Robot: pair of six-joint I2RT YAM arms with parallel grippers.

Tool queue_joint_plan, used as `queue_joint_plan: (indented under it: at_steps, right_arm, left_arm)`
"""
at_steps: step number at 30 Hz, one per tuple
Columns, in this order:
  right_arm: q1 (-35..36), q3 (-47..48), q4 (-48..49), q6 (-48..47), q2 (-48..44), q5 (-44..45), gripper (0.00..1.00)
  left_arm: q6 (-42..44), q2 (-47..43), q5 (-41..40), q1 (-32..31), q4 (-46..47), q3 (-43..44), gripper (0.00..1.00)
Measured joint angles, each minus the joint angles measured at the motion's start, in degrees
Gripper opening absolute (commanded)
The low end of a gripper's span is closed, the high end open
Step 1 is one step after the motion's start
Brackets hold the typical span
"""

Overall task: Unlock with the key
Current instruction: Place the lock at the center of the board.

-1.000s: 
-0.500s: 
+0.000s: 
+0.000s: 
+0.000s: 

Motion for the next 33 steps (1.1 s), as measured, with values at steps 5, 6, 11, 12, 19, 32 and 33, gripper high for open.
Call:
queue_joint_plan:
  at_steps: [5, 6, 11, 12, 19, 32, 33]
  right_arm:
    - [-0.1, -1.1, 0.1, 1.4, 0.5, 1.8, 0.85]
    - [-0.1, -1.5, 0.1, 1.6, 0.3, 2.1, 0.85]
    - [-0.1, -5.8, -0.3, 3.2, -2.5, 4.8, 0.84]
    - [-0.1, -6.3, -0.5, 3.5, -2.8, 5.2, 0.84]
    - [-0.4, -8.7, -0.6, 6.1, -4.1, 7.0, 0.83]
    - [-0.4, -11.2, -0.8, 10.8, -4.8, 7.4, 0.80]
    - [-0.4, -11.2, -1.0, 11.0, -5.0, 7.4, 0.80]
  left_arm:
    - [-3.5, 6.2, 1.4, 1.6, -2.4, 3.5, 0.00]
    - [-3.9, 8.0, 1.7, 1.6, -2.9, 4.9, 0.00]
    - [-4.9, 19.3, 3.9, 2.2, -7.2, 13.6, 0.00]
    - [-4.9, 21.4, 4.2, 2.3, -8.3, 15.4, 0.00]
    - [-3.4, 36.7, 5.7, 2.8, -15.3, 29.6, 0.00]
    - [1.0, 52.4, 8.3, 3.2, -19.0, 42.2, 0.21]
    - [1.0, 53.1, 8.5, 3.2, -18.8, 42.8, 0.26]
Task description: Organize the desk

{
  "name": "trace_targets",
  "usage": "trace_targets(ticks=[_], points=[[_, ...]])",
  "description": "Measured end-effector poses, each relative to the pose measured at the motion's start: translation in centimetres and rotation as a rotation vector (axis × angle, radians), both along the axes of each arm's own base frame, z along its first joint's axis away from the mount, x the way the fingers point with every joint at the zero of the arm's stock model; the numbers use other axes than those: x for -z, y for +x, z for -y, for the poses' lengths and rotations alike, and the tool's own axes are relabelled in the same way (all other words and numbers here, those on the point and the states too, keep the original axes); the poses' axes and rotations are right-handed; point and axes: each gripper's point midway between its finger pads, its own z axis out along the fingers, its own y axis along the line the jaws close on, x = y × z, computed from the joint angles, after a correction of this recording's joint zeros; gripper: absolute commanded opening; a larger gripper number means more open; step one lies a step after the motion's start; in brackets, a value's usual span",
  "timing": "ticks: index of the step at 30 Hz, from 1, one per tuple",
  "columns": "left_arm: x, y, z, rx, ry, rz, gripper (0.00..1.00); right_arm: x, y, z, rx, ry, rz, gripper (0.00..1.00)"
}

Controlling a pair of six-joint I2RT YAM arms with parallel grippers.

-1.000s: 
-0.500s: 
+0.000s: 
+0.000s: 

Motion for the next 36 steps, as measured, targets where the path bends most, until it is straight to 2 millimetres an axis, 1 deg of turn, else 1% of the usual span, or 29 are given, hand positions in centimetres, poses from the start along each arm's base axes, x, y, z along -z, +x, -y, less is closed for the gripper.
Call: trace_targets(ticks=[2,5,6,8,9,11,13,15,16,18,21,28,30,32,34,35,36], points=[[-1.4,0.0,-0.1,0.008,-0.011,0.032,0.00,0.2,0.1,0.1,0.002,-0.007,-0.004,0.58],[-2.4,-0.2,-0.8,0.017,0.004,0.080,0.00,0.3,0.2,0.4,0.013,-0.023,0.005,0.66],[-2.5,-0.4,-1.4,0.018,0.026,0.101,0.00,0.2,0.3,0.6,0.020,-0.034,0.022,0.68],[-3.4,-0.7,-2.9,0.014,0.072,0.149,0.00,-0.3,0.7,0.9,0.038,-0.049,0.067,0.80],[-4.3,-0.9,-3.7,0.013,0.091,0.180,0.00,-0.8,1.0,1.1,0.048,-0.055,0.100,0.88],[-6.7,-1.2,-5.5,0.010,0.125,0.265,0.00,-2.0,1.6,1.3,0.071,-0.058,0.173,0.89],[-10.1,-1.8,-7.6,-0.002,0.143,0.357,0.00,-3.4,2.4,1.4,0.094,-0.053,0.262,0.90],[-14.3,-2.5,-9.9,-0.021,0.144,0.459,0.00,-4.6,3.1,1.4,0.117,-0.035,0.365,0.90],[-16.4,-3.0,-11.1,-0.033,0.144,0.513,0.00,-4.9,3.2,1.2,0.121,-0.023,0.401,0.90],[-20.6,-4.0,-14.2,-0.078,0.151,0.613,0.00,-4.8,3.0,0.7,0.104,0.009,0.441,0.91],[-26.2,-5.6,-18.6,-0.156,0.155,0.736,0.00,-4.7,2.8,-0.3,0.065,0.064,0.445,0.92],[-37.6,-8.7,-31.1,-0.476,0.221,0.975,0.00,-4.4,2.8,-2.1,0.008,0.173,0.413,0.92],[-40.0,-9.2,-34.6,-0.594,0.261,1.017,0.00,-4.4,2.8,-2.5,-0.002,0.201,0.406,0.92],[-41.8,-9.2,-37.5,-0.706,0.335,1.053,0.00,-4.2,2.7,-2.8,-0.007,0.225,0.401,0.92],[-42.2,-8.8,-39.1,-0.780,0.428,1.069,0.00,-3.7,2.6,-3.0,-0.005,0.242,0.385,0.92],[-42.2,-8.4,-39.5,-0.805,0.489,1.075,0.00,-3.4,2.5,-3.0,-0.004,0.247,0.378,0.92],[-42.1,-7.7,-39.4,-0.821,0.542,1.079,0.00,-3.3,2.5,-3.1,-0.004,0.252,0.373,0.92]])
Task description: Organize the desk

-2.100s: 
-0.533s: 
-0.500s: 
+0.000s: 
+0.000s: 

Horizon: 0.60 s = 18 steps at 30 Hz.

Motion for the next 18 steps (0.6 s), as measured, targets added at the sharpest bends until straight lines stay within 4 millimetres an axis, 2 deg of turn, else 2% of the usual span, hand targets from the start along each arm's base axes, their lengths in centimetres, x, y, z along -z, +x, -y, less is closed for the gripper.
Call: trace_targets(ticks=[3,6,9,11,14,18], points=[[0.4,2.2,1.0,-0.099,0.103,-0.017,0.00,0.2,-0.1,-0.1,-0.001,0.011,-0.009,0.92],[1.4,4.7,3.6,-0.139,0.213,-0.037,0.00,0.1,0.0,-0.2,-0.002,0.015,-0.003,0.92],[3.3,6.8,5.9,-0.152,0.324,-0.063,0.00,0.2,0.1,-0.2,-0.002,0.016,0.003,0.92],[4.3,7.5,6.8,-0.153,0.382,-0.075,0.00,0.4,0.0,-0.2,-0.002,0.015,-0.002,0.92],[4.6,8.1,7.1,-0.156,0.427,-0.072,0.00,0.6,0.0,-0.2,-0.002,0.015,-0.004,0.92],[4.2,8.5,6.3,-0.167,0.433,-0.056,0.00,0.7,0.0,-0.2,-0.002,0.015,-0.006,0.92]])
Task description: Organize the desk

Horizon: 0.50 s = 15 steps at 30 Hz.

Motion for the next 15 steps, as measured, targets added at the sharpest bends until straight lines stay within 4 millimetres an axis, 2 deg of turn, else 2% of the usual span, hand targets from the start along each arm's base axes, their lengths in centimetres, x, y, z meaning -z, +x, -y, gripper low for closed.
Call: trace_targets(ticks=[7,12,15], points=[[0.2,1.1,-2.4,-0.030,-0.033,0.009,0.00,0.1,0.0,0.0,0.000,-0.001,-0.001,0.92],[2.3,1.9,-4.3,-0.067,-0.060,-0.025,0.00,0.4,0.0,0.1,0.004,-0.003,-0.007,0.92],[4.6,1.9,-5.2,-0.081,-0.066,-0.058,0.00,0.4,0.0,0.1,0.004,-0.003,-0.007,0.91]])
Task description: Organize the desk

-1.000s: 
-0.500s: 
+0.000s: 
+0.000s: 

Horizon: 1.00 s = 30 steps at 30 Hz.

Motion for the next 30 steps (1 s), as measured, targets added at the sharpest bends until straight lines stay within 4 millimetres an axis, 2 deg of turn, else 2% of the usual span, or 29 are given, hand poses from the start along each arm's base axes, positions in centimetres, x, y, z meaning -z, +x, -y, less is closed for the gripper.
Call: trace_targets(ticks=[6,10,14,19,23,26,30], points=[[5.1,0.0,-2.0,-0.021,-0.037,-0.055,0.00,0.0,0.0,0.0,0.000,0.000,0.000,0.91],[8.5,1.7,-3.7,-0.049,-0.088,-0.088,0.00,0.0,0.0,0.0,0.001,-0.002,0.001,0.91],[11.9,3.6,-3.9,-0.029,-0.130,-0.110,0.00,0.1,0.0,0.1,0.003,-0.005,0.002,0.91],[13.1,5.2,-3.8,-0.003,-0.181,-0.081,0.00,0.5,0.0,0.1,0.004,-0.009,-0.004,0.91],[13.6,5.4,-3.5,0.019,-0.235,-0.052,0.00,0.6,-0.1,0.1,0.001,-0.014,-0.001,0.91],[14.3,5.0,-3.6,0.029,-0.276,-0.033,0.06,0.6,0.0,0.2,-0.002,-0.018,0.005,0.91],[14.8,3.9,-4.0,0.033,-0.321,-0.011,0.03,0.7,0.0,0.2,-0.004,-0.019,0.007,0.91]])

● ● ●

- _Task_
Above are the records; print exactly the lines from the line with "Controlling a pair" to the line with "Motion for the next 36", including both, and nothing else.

- _Solution below_
Controlling a pair of six-joint I2RT YAM arms with parallel grippers.

-1.000s: 
-0.500s: 
+0.000s: 
+0.000s: 

Motion for the next 36 steps, as measured, targets where the path bends most, until it is straight to 2 millimetres an axis, 1 deg of turn, else 1% of the usual span, or 29 are given, hand positions in centimetres, poses from the start along each arm's base axes, x, y, z along -z, +x, -y, less is closed for the gripper.

Nothing more will be written for this answer.